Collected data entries
-=-=-=-=-

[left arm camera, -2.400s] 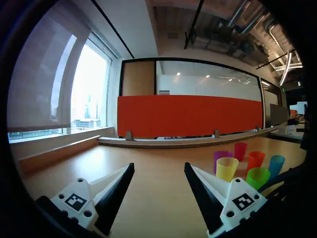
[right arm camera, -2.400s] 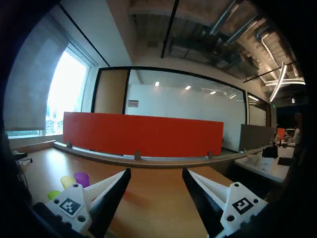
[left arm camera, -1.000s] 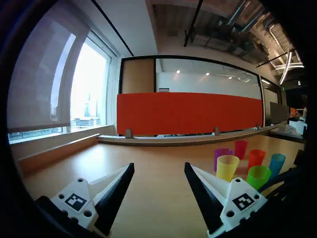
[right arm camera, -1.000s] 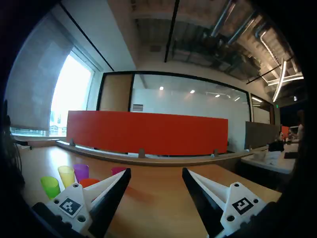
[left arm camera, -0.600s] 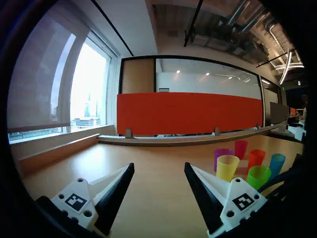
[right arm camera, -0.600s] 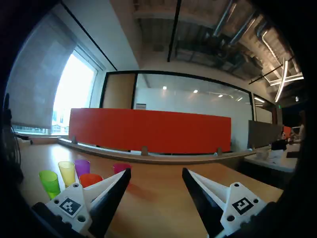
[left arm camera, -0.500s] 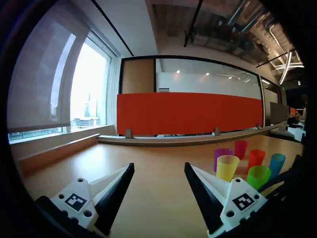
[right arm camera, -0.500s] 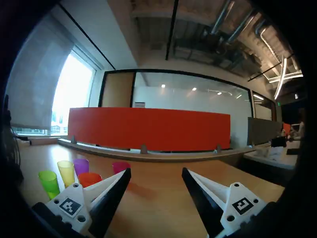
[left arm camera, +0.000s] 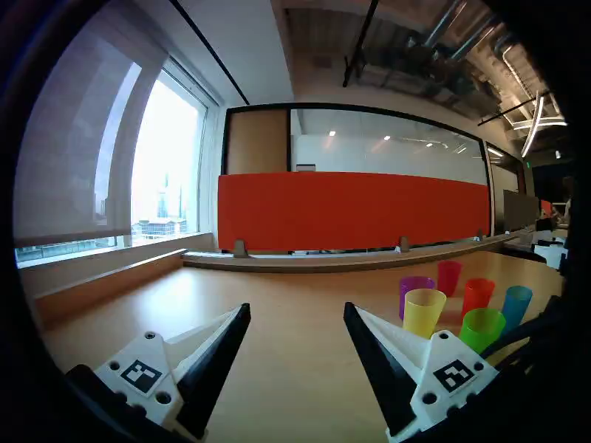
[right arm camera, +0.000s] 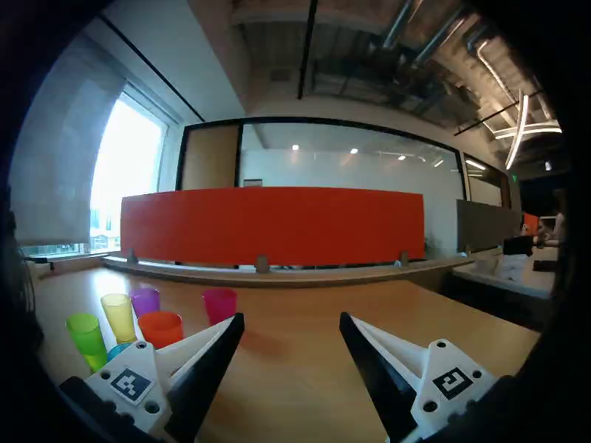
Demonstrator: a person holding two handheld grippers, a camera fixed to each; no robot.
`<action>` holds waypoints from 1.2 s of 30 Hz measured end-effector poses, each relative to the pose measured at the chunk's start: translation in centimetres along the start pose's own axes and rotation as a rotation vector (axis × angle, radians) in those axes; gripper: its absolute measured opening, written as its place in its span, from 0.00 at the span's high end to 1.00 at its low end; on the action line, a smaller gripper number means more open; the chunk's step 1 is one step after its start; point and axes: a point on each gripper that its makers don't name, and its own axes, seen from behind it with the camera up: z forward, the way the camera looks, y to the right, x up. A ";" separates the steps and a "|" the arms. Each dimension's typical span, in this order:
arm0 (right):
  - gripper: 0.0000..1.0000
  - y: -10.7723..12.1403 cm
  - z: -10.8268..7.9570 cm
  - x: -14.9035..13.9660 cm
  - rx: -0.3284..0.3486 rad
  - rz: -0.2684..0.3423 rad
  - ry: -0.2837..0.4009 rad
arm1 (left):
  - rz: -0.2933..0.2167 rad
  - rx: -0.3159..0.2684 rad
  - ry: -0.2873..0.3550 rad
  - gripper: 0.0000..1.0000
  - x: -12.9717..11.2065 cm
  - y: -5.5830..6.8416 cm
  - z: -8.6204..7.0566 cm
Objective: Pour water
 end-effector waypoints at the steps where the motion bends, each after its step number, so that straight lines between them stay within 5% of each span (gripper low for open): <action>1: 0.00 0.1 0.1 -0.1 -0.004 -0.001 -0.007 | 0.000 0.000 0.000 0.06 0.0 0.0 0.0; 36: 0.00 -0.3 0.3 -0.3 0.023 0.001 -0.015 | 0.000 0.000 0.000 0.06 0.0 0.0 0.0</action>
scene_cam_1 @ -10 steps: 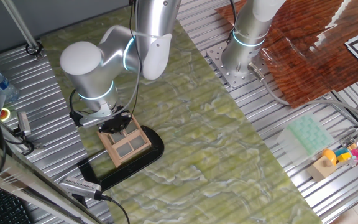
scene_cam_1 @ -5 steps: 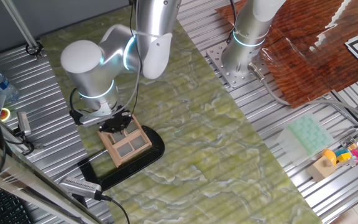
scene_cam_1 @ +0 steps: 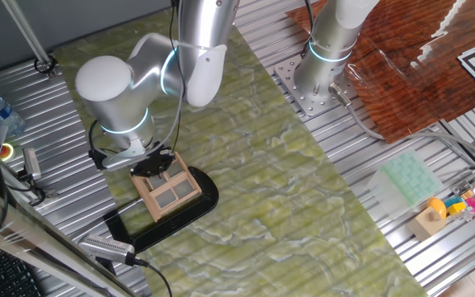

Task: Close a sliding window

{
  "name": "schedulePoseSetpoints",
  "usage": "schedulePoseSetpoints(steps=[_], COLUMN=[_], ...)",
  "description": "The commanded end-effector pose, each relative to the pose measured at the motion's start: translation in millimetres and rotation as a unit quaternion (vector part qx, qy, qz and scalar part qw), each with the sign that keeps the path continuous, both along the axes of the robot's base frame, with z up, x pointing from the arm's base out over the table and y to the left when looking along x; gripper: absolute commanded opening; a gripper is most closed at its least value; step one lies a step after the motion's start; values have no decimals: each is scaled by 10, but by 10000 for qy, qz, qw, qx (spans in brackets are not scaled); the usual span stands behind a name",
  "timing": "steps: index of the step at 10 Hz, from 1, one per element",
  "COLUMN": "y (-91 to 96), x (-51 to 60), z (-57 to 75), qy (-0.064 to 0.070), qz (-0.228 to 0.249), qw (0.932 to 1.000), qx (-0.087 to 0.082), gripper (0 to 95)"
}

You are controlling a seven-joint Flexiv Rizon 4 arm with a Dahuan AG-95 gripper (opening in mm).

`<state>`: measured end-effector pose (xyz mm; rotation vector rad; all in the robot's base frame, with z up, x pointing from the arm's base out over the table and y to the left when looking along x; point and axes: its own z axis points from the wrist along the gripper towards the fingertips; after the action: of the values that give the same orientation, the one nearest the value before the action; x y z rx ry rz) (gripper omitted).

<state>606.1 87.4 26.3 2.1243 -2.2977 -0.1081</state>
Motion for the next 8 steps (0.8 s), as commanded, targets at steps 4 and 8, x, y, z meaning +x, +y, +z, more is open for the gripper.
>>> schedulePoseSetpoints(steps=[4, 8], y=[30, 4], x=[110, 161], z=[42, -22], qy=[21, 4], qz=[14, 30], qw=[10000, 10000], qx=[-72, -57], gripper=[0, 0])
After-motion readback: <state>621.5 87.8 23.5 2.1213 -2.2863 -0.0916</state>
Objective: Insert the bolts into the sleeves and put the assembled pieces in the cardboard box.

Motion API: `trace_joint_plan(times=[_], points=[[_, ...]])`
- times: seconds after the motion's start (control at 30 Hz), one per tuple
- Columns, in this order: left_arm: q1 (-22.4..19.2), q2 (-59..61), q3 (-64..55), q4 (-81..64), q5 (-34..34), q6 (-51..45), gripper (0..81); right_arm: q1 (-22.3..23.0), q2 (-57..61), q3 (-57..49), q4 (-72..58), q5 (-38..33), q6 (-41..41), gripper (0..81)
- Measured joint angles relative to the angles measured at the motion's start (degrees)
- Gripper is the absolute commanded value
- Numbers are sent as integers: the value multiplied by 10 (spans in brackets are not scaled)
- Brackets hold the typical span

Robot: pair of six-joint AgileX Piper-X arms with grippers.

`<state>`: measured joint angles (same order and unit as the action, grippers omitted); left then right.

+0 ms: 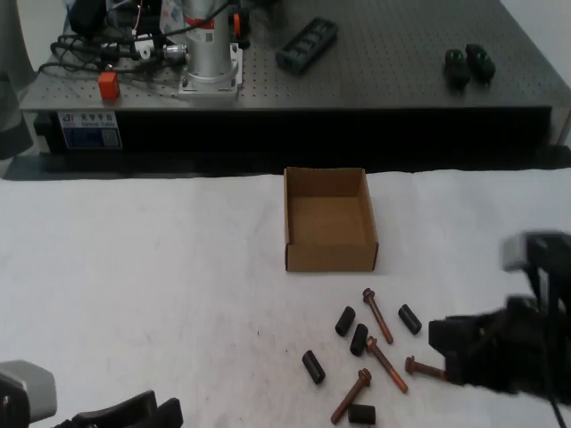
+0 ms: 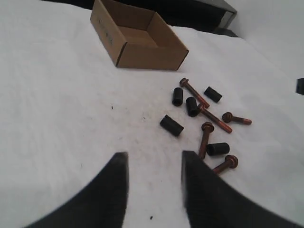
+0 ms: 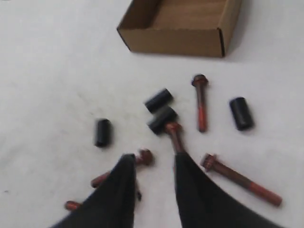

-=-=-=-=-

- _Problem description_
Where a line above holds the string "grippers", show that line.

- _Finished task_
Demonstrator: a person holding two handheld grippers, a camera fixed to each; no robot.
Robot: pair of six-joint AgileX Piper-X arms with grippers.
`<state>`: measured joint angles (same order and unit as the action, grippers omitted); left then right.

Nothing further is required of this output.